Tensions Rise as Israel Beefs up Missile Systems

Tensions Rise as Israel Beefs up Missile Systems
Tensions were raised today as Israel and the United States tested missile defense systems in the Mediterranean. The already stressed relationships in the region were further tried as a Sparrow series missile was fired and successfully tracked by the Arrow missile defense system. The unannounced test was a joint undertaking by the Israel Defense Force and the U.S Missile Defense Agency. The testing of missile defense capabilities in the region suggests that Israel is making preparations for any counter attacks a U.S strike against Syria would cause.

Israel’s Defense Ministry has insisted that the tests were planned well ahead of the launch of the Sparrow series missile while the timing of the test suggests it was just as much a display of power by the U.S ally. Uzi Rabin, the designer of the Arrow system, told Reuters that the tests generally go unnoticed. What has made the difference is the unusually high vigilance by Russia and the Syrian forces in the region.

Israeli Prime Minister, Benjamin Netanyahu has called the anti-missile systems a “wall of iron” which “give us the power to protect ourselves”. This is a result of the fears that Israel would suffer the brunt of a Syrian response to the U.S intervention in the region.
Israel’s missile defense system currently consists of four layers. The Iron Dome system, for short to medium ranged rockets, David’s Sling, for medium and long-range rockets, the Arrow 2 anti-ballistic shield and the Arrow 3 system. The Arrow systems are designed to defend against long range and upper atmospheric projectiles.
Reports of the missile launch set off a flurry of activity as opposition to the Assad regime got ready for, what they expected to be, the first of the strikes against the Syrian government. The Russian news agency, RIA Novosti, announced early on Tuesday afternoon that the missiles had been detected by Russian Radar but gave no further clarification.

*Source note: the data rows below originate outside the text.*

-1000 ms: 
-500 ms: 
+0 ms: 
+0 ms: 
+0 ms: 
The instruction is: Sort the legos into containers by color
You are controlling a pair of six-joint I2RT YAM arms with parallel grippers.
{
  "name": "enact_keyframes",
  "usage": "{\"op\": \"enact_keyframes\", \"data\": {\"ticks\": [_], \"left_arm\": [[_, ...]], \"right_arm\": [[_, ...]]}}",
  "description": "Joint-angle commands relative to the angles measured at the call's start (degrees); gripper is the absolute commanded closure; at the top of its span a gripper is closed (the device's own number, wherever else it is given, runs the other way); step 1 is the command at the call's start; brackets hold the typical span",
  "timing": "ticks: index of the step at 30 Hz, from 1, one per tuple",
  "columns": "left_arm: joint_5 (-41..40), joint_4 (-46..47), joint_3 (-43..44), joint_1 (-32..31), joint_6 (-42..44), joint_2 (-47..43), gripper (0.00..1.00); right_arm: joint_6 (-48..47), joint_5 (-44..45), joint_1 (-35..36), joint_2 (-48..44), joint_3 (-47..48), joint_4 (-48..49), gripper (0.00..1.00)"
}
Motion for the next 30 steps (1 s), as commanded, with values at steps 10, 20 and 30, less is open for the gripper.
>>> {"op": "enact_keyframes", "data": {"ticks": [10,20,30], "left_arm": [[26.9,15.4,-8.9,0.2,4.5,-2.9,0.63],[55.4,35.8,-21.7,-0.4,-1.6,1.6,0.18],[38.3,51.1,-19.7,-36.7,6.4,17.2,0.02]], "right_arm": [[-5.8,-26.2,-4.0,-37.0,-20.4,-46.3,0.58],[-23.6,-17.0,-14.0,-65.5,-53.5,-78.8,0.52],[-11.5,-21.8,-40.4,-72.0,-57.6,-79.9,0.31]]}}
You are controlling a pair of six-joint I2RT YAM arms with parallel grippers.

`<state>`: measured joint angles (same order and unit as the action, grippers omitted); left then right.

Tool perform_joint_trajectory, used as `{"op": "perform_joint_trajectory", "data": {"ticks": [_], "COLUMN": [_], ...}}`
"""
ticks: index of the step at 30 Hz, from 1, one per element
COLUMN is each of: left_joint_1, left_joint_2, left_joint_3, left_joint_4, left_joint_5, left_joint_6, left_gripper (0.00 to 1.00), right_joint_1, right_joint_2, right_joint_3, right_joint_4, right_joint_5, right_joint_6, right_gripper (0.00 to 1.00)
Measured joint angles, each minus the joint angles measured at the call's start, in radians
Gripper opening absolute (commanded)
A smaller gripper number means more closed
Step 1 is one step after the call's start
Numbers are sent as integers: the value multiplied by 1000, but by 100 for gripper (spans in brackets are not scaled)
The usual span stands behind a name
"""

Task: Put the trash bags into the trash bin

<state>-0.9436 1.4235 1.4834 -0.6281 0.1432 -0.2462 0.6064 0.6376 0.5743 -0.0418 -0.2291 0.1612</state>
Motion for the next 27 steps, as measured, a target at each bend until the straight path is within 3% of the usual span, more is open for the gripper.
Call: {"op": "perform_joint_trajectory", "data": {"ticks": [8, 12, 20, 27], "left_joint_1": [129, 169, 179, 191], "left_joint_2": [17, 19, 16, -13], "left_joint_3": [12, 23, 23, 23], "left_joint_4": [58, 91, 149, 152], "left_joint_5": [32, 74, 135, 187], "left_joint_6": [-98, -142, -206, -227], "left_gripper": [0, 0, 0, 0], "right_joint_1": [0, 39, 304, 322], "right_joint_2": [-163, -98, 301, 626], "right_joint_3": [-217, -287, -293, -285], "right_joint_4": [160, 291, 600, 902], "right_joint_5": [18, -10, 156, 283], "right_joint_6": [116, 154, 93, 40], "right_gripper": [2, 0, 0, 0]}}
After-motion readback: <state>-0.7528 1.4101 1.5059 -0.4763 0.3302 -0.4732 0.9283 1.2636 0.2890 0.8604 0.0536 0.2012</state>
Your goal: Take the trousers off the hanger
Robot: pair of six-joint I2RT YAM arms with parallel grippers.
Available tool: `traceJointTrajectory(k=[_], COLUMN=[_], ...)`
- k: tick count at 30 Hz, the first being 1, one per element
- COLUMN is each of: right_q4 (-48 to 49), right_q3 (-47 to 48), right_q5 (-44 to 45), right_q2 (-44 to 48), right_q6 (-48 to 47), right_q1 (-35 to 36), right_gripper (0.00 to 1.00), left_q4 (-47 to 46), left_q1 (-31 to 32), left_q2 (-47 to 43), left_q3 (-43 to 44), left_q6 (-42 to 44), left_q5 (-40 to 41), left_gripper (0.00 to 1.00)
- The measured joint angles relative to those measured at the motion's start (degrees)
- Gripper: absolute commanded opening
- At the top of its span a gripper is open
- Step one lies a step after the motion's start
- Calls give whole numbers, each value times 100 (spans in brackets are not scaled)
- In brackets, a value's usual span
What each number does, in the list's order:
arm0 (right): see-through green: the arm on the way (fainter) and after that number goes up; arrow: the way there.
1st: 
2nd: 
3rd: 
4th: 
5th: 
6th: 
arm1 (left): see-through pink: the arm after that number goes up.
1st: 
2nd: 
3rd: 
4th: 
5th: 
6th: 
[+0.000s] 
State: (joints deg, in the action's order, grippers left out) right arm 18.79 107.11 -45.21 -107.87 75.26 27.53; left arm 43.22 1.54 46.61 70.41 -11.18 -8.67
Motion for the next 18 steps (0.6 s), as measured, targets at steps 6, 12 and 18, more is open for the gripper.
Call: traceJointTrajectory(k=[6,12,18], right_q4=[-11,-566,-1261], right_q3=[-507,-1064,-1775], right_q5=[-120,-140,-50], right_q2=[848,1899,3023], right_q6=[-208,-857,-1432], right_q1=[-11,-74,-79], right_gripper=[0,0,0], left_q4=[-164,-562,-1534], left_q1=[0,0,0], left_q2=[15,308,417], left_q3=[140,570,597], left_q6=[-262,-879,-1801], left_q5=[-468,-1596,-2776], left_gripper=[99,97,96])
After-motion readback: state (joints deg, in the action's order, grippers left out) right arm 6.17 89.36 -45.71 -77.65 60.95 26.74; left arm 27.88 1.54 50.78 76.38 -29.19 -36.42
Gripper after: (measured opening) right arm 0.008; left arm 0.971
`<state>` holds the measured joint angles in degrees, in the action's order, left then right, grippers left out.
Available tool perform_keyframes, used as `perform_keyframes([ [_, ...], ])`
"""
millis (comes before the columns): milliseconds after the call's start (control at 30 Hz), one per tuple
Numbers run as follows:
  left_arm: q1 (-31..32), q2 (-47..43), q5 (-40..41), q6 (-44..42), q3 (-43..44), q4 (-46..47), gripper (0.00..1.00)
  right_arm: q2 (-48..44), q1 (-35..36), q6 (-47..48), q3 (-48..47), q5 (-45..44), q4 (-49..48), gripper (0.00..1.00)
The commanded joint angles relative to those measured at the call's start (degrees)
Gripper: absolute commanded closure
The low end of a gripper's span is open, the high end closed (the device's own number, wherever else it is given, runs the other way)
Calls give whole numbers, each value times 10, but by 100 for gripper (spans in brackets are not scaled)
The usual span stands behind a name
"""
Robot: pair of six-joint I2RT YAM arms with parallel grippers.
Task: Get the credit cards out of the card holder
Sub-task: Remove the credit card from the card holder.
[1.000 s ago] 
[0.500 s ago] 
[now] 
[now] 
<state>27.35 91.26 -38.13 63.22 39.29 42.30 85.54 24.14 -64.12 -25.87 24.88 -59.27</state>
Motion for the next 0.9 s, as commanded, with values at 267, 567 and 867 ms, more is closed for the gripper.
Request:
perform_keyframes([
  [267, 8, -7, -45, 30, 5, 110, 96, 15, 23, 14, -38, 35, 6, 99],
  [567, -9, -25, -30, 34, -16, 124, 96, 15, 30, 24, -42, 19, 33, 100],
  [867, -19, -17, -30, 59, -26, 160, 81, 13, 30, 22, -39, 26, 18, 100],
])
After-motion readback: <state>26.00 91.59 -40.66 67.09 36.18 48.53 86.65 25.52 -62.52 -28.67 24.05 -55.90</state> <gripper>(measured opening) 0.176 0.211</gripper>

It is reported that the Russian defense minister, Sergei Shoigu, briefed President Putin of the missile launch, despite the lack of details made available about the launch at the time.

It is likely, given the politics of the region, that a U.S led intervention, strikes against Syria and an attack against the Assad regime would trigger violence in the volatile region. Israel, as the U.S’s closest ally in the region, has stated that they will not be involved in any of the proposed strikes. It is unclear whether the strikes hinge entirely on the decision to be made later this month by the U.S Congress or whether President Obama will initiate action without their support.